§ Exercise objective: Give the data again exactly, without images.

Records drawn from a dataset
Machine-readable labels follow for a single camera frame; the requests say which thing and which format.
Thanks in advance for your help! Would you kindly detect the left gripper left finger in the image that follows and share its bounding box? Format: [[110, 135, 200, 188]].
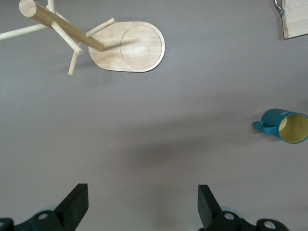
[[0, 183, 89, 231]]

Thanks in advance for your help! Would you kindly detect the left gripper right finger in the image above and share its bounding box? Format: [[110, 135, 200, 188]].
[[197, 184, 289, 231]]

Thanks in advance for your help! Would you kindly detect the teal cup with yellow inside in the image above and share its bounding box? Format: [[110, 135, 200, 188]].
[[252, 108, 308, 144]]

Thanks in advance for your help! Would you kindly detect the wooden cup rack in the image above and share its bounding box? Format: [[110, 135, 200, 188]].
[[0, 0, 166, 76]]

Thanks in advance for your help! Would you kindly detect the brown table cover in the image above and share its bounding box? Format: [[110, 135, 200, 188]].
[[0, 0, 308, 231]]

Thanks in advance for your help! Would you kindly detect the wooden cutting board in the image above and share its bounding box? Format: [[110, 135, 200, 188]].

§ Result:
Machine-readable labels follow for a single camera frame; the requests say which thing and which format.
Thanks in advance for your help! Would you kindly detect the left gripper left finger in the image that follows and share its bounding box? Format: [[110, 135, 200, 188]].
[[0, 183, 89, 231]]

Thanks in advance for your help! Would you kindly detect the left gripper right finger in the image above and share its bounding box? Format: [[110, 135, 200, 188]].
[[197, 184, 289, 231]]

Thanks in advance for your help! Would you kindly detect the teal cup with yellow inside in the image above and share its bounding box? Format: [[110, 135, 200, 188]].
[[252, 108, 308, 144]]

Thanks in advance for your help! Would you kindly detect the wooden cup rack in the image above and share its bounding box? Format: [[110, 135, 200, 188]].
[[0, 0, 166, 76]]

Thanks in advance for your help! Would you kindly detect the brown table cover in the image above and share its bounding box? Format: [[110, 135, 200, 188]].
[[0, 0, 308, 231]]

Thanks in advance for your help! Would you kindly detect the wooden cutting board in the image above and share its bounding box? Format: [[110, 135, 200, 188]].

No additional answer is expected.